Data block |
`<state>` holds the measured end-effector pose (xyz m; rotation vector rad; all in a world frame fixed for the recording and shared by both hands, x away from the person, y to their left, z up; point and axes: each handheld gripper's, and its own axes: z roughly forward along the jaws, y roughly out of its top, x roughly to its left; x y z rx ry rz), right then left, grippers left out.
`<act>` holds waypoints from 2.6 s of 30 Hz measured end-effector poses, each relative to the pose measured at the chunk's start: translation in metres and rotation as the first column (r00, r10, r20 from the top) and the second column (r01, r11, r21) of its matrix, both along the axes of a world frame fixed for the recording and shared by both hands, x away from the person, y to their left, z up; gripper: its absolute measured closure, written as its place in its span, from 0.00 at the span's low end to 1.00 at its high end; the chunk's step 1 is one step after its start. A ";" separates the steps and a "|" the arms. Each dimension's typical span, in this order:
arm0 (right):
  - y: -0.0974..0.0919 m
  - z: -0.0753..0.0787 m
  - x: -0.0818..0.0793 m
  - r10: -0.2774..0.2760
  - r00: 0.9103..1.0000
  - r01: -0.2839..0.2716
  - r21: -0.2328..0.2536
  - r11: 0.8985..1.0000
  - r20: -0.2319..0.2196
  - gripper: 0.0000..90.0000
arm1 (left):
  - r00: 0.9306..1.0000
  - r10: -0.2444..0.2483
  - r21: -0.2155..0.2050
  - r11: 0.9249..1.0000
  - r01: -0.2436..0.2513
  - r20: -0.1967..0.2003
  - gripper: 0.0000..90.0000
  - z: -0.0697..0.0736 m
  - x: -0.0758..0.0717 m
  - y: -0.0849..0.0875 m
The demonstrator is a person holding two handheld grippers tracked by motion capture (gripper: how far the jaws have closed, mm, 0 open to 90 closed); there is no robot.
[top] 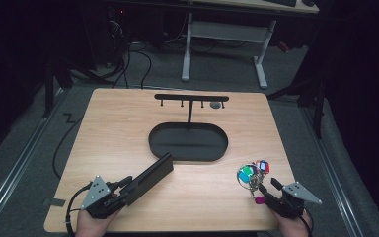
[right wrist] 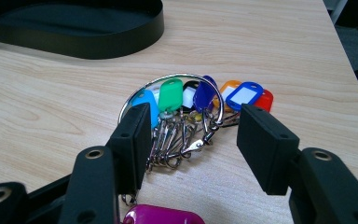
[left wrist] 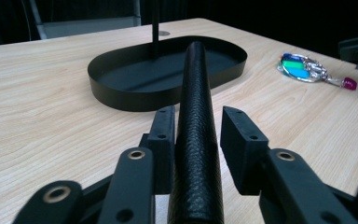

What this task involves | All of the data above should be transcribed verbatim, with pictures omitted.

Response area |
`<state>` holds the measured end-effector pose (xyz m; rotation vector rad; all in a world frame fixed for the recording and shared by both hands, x away from the person, y to their left, z up; point and axes: each handheld gripper's, and its own axes: z roughly forward along the jaws, y roughly out of its top, x roughly to its left; x y z rx ry rz), right then left, grippers left out.
`<act>` holds waypoints from 2.6 s of 30 Hz measured end-effector poses, each relative to the pose measured at the chunk's start: translation in metres and rotation as the first column (r00, r10, r20 from the top) and the second column (r01, r11, r21) of its matrix, both along the axes of a world frame fixed for the recording and shared by both hands, x away from the person, y to their left, z up; gripper: its absolute measured closure, written as its place in its span, from 0.00 at the span's low end to 1.00 at its high end; the chunk's step 1 is one step after its start. A ";" separates the steps and a "|" the arms. Each dimension's typical span, in this order:
arm0 (right):
  - y: -0.0974..0.0919 m
  - z: -0.0753..0.0787 m
  - x: -0.0818..0.0793 m
  - r10: -0.2774..0.2760
  - r00: 0.9103..1.0000
  - r01: -0.2839..0.2716
  - r21: -0.2328..0.2536
  - r11: 0.8985..1.0000
  - r20: -0.2319..0.2196
  - gripper: 0.0000..90.0000
arm1 (left):
  - r00: 0.9306..1.0000
  - r10: -0.2444..0.2483
  - r21: -0.2155..0.2050
  - r11: 0.9249..1.0000
  - r01: -0.2436..0.2513
  - r20: -0.1967..0.2003
  - gripper: 0.0000..90.0000
  - z: -0.0697..0.0736 m
  - x: -0.0758..0.0717 m
  - y: -0.0849..0.0875 m
The demonstrator is a person holding two handheld grippers tracked by motion capture (gripper: how far the jaws have closed, mm, 0 open to 90 closed); there is no robot.
[top] 
[right wrist] 
[left wrist] 

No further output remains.